**What the task requires:** Only the lines below from the one that contains "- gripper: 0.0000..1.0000" through the one that contains "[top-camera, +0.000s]" should appear in your answer, exact and without pictures.

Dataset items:
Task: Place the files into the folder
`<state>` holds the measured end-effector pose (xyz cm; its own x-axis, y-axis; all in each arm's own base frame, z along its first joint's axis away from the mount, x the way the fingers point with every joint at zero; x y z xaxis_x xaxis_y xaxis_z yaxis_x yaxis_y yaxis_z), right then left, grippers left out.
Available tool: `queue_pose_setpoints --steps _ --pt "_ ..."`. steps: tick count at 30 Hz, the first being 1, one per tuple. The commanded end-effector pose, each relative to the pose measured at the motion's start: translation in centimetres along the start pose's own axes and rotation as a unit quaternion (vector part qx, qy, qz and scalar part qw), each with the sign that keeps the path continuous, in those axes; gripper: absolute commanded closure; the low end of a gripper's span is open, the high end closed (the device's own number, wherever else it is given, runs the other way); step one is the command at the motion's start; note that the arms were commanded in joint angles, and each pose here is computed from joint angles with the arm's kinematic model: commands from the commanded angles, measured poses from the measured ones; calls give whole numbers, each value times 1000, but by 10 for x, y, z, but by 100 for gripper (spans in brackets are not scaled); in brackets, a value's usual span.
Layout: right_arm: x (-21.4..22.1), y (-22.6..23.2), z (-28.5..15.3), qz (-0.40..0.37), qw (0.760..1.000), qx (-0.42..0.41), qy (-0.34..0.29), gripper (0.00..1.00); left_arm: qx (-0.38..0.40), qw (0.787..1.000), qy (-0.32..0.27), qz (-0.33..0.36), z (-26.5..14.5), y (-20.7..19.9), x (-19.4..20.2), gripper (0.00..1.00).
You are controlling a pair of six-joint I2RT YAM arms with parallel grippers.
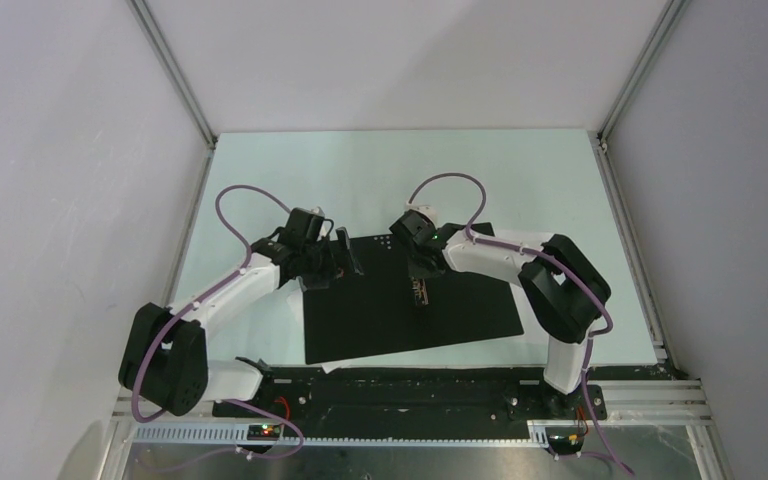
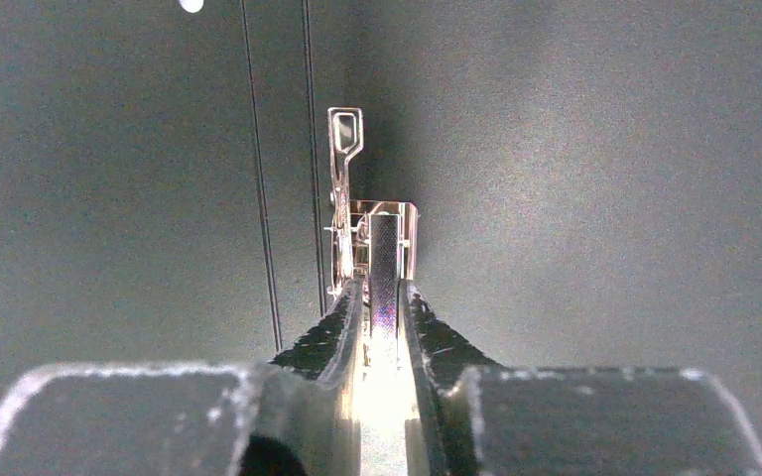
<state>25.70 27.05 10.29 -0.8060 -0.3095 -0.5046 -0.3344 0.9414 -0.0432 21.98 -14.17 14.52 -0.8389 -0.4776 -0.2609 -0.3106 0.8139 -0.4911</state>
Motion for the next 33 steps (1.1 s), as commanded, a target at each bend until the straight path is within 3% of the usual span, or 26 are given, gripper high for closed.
queue_pose_setpoints --steps 1,7,19,33 --pt "-16 6 -2 7 1000 -14 -19 87 15 1000 -11 17 -7 -8 -4 2" --pt "-33 5 -21 15 999 -17 -29 100 16 1000 -7 20 -6 -8 -4 2" --pt "-87 -15 -33 106 989 -86 -50 100 28 999 -16 36 -17 -18 -11 2" --pt "-170 -51 28 124 986 -90 -71 100 30 998 -27 50 -29 -21 -18 2"
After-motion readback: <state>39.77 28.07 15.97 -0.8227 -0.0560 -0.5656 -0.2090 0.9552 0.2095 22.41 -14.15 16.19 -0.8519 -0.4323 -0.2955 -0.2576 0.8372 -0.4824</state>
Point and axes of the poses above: each gripper's point midway between its finger pads, its own z axis out along the fingers, its own y axis along the line the jaws close on, x = y × z, the point moved 8 cm from there along -z, back along the fingers, and after that the axes turned 12 degrees about -z, right-handed, at the moved point
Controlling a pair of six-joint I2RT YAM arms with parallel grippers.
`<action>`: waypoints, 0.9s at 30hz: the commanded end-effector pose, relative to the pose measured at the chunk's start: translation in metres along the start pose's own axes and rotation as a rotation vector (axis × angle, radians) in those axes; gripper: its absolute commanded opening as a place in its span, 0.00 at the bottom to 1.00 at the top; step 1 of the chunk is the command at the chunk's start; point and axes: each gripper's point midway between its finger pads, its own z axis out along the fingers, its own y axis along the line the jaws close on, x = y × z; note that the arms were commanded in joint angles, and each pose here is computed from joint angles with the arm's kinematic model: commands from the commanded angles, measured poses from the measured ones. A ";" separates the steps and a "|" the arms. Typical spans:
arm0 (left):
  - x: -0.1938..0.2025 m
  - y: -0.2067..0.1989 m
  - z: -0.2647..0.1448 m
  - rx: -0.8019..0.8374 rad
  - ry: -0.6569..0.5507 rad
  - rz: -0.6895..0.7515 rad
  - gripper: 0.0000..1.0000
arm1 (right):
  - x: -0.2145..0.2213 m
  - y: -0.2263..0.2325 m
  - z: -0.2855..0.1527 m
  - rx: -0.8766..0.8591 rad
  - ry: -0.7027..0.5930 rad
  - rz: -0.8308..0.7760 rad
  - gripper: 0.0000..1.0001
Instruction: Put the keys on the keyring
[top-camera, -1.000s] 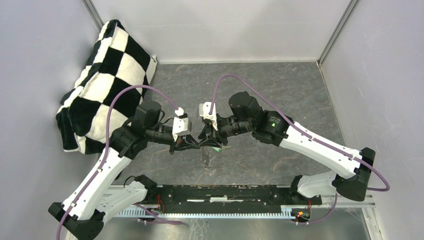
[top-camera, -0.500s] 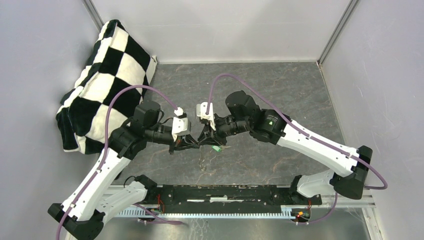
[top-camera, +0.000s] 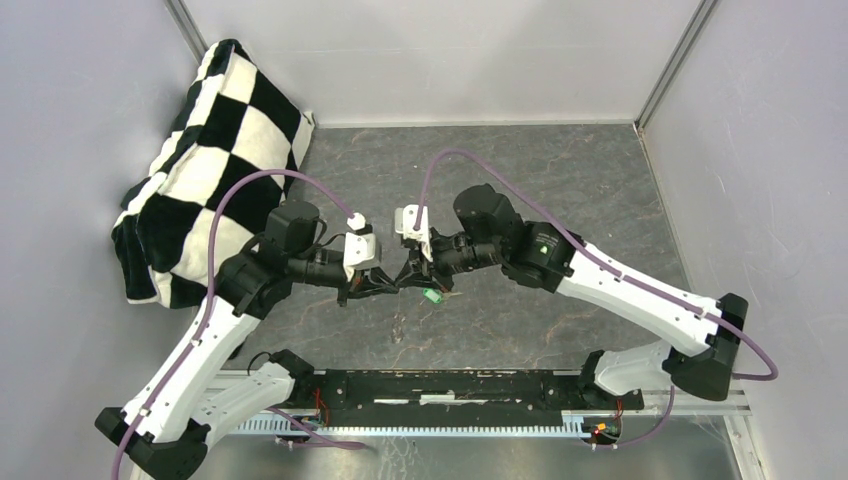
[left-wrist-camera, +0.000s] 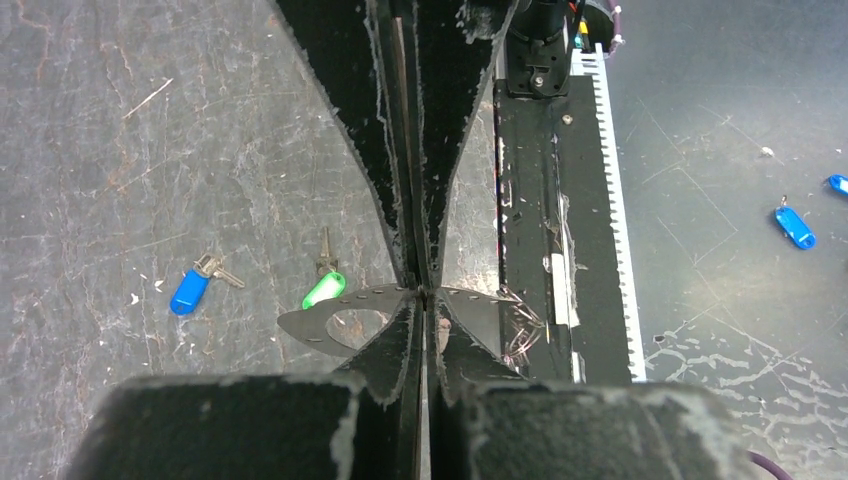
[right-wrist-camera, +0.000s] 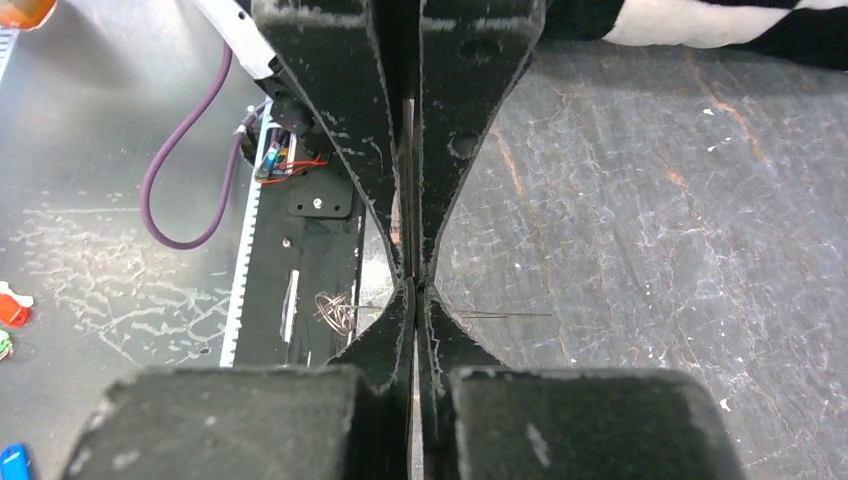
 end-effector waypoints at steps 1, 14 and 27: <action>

**Solution:**
  - gripper: 0.0000..1.0000
arm1 (right):
  - x: -0.2145..0.2213 m
  - y: -0.2263..0.2325 m
  - z: -0.2855..0.1527 m
  - rx: -0.8766..0.8591 rad
  - ry: -0.7027..0.5930 rad
  - rz: -0.8308..0.7760 rad
  - gripper: 0.0000..1.0001
Instruction: Put the keys on the keyring
[top-camera, -1.000s] 
[top-camera, -0.500s] 
[top-camera, +0.000s] 

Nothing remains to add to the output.